-- Opening Marker --

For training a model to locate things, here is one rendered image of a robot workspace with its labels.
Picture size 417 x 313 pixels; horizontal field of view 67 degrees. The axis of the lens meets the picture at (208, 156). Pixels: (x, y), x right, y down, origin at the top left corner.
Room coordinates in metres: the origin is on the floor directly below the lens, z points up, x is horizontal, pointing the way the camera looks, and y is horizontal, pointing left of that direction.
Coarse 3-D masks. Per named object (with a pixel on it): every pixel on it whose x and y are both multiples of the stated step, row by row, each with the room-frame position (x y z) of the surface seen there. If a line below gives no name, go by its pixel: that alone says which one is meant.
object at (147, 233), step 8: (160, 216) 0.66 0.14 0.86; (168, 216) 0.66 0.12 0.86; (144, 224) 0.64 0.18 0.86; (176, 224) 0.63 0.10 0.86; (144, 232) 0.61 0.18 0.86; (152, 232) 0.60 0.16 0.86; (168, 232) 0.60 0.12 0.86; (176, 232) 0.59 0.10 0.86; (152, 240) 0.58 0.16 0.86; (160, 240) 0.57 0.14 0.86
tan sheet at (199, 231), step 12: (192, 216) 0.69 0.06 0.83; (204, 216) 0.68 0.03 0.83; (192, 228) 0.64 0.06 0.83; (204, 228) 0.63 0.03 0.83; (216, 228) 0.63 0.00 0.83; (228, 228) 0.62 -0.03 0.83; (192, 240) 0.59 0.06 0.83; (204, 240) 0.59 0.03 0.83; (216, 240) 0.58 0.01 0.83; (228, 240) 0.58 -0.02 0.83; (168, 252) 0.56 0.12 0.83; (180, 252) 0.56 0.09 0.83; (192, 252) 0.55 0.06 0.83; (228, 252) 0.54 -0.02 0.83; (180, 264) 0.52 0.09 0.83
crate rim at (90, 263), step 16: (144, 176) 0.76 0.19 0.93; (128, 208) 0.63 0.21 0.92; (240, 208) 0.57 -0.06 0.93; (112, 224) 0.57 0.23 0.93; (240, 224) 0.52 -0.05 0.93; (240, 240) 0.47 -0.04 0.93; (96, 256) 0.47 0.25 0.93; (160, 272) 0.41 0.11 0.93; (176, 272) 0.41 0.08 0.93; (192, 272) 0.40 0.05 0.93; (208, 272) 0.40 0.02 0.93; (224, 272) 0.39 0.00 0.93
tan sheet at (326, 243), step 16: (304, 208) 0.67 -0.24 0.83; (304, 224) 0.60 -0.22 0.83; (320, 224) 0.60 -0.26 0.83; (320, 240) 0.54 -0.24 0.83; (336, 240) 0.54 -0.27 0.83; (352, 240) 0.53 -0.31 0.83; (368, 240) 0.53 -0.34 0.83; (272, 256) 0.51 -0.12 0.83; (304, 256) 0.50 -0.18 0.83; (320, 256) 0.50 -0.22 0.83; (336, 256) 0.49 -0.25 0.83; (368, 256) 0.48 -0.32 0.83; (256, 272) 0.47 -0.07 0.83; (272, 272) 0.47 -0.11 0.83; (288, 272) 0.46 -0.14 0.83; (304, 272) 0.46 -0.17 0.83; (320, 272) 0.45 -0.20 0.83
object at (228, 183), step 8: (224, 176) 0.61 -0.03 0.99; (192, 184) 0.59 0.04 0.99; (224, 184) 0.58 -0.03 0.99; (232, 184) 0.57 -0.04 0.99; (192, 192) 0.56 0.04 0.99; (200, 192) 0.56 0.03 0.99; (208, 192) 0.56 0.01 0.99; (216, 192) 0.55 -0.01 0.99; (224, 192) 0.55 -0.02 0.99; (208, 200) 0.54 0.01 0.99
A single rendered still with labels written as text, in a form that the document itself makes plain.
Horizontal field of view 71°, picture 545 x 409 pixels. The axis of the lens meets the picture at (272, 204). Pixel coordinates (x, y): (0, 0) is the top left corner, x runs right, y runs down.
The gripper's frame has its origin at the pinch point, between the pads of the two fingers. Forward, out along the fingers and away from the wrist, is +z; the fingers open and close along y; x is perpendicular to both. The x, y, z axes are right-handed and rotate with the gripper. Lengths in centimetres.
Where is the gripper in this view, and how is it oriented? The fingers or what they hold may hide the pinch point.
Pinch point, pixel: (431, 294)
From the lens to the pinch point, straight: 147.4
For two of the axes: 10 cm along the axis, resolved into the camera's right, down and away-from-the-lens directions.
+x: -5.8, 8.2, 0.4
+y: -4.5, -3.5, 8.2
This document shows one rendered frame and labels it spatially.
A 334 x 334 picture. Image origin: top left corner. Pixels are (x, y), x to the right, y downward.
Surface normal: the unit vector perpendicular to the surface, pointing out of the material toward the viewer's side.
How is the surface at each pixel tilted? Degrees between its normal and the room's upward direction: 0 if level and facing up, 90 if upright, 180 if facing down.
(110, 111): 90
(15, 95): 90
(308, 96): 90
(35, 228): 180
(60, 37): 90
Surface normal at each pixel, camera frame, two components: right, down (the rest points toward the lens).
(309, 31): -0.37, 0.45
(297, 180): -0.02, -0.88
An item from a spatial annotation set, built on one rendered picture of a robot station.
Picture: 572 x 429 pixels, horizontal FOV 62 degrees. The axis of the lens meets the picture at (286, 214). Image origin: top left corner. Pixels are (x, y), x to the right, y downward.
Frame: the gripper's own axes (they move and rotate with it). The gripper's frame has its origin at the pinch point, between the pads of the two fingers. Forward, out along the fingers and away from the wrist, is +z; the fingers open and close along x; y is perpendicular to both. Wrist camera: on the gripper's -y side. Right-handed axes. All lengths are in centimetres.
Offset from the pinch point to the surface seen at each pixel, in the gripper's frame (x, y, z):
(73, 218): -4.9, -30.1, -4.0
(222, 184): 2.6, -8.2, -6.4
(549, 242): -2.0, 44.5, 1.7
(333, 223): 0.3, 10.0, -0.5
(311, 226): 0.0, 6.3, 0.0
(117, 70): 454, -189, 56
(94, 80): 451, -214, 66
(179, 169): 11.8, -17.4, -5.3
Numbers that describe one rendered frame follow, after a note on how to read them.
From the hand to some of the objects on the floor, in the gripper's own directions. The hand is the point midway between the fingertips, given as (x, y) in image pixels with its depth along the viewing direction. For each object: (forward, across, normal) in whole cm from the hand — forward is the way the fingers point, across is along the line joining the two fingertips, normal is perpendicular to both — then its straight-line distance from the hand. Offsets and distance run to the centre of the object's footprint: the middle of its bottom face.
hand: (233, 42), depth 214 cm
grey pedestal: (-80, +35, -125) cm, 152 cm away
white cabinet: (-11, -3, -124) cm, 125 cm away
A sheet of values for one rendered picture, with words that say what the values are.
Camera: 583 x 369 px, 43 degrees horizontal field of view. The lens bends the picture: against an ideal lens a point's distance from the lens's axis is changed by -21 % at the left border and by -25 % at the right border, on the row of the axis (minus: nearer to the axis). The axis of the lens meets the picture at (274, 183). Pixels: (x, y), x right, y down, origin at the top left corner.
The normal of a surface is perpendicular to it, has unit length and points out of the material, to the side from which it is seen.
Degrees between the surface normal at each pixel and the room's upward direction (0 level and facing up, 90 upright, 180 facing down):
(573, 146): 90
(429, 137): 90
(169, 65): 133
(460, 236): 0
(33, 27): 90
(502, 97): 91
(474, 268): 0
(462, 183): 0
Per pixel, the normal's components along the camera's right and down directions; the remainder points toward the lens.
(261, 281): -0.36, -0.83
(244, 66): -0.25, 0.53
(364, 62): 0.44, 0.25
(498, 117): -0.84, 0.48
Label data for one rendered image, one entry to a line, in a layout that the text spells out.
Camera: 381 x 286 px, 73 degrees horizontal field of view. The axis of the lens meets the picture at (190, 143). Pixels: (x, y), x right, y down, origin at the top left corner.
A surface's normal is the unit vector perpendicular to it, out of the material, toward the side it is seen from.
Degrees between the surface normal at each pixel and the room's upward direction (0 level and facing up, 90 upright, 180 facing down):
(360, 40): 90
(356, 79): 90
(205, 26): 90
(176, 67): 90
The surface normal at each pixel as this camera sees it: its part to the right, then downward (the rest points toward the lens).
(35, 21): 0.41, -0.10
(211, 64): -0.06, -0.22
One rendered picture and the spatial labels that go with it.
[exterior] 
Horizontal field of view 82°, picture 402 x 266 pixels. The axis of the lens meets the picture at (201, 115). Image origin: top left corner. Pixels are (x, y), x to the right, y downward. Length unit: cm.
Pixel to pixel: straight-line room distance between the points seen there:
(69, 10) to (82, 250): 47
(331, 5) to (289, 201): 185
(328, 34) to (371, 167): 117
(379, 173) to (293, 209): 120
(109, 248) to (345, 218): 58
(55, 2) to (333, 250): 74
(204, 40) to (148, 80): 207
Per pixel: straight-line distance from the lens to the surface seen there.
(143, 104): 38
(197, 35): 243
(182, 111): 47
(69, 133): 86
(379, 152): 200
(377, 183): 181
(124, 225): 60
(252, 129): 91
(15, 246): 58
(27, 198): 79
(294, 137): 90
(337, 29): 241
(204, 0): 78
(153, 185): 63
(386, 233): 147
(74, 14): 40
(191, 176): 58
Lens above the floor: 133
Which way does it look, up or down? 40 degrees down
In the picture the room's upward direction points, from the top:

-- Closing Marker --

__Try it__
Every line above with the word "wrist" belongs in the answer, copied as written.

__Solved exercise__
The gripper's frame has its origin at the pinch point, between the pads of the two fingers. Forward, out along the fingers and away from the wrist, is +z; the fingers open and close along y; x is perpendicular to both. The x, y, z axes are right-handed and rotate with the gripper. Lengths in centimetres.
Frame: the gripper's own axes (they move and rotate with it). The gripper's frame has its origin at the pinch point, between the pads of the two fingers. Forward, out along the fingers and away from the wrist, is +z; the fingers open and close along x; y is perpendicular to both. Wrist camera: on the gripper's -y side. Right-handed axes. All lengths are in centimetres.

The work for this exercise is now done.